Signor Piantedosi, impropriamente ministro degli Interni: è in vacanza, si è concesso uno stop da anno sabatico, non legge, non ascolta, non percepisce quanto di indecente accade nell’Italia prefascista? Le risparmiamo il ponderoso elenco di ‘fatti’ che legittimano il ‘je accuse’, ma un paio li ricordiamo, ove mai le faccia difetto la dote della reminiscenza ovvero (dizionario dei sinonimi) dei corrispettivi “ricordo”, “memoria”, “rammemorazione”, “rimembranza” e “ricordanza”. Dunque, le rammentiamo i reiterati tentativi di impedire alle navi salva vita di soccorrere i profughi in mare e la diffusa, contemporanea tendenza delle forze di polizia, di cui Lei è istituzionalmente responsabile, ad aggredire chi manifesta dissenso nei confronti del governo, ma consente plateali manifestazioni anticostituzionali di neo fascisti. Messi in parentesi questi due atti d’accusa, Le chiediamo di esprimere il suo autorevole giudizio su episodi ravvicinati che molto preoccupano l’Italia democratica. Polignano (Bari); la polizia impone all’abitante di un palazzo di togliere una bandiera della Palestina dal balcone di casa e le chiede di identificarsi. Motivo: “Deve passare il Giro d’Italia”. Dichiara la vittima di questo ‘sopruso’: “Non disturbiamo nessuno. Non violiamo la legge”. Lonigo, in provincia di Vicenza, qualche giorno dopo, altra tappa del giro d’Italia: Cristina Guarda, europarlamentare di ‘Europa Verde’, dal terreno di sua proprietà sventola la bandiera palestinese al passaggio dei ciclisti. L’identificano i Carabinieri. “Assurdo”, è il commento della deputata “perché identificare chi mostra solidarietà nei confronti del popolo palestinese, vittima delle atrocità del governo Netanyahu? Da parlamentare europea non posso tacere di fronte al massacro e mi sono sentita in dovere di essere sul percorso del Giro con la bandiera di Palestina”. Come a Polignano i militari tentano di giustificarsi: “Semplice controllo”. L’europarlamentare: “Si fa di tutto per nascondere le manifestazioni a sostegno della Palestina, le bandiere sono presenti in tutte le tappe, significativo segnale di umanità” e conclude con amara ironia: “Se scendete in piazza con una bandiera palestinese, non dimenticate di portare un documento d’identità”.

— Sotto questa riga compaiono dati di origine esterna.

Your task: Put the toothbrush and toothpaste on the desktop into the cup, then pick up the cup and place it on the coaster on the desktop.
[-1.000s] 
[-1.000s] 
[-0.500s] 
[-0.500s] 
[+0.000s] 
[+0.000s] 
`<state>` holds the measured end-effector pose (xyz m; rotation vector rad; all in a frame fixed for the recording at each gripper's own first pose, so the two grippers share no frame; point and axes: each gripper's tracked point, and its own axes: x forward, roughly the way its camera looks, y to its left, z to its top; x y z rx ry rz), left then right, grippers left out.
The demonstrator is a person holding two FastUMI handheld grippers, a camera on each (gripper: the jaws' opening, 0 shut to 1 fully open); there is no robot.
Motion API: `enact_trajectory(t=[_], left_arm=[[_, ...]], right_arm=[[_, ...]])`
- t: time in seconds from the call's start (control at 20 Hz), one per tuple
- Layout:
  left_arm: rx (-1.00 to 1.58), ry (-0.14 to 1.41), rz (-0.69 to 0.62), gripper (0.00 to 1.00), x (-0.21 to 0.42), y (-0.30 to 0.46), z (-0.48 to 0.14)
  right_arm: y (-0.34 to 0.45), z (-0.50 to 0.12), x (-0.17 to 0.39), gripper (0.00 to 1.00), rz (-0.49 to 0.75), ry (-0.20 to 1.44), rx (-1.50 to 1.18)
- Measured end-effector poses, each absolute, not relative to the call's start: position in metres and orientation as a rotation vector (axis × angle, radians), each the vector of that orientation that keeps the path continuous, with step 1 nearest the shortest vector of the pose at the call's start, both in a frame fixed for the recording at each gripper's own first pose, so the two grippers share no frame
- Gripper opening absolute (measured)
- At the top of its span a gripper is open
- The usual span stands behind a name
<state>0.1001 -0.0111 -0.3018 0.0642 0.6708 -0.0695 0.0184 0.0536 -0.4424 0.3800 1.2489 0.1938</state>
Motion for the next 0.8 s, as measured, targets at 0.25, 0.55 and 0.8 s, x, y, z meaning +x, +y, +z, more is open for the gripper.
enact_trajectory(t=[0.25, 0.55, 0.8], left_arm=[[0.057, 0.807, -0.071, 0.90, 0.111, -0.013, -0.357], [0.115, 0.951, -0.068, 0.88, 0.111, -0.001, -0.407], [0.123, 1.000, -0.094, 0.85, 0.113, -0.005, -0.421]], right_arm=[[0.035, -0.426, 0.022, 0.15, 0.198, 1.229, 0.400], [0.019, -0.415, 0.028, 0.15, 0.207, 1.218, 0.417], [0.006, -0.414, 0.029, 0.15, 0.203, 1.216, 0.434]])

Vede, ministro degli interni, non crediamo che lei sia estraneo ai comportamenti delle forze dell’Ordine. Intuiamo che il suo problema è di essere in sintonia con il suo governo, con lo scandaloso, disumano, cinico silenzio sul massacro del popolo palestinese. I Verdi dell’Eurocamera: “L’accaduto è inaccettabile, una prassi pericolosa, mette in discussione, un cardine della Costituzione, la libera manifestazione del pensiero”. Ministro, Le serve altro per dichiararsi responsabile? Barletta (Puglia) un terzo caso, ne ha notizia? Una libraia denuncia “Sono stata insultata e minacciata da turisti israeliani per aver esposto una bandiera palestinese e una poesia sulla pace di Refaat Alareer, poeta e attivista palestinese sulla porta del mio negozio, per solidarietà con un popolo che vive una tragedia”. Hanno detto: “I palestinesi devono morire tutti perché sono terroristi”. Si esprima, ministro. Anche sul risultato di un accreditato sondaggio: al 50% gli israeliani approvano lo sterminio dei palestinesi e all’82% la deportazione. Ancora silenzio?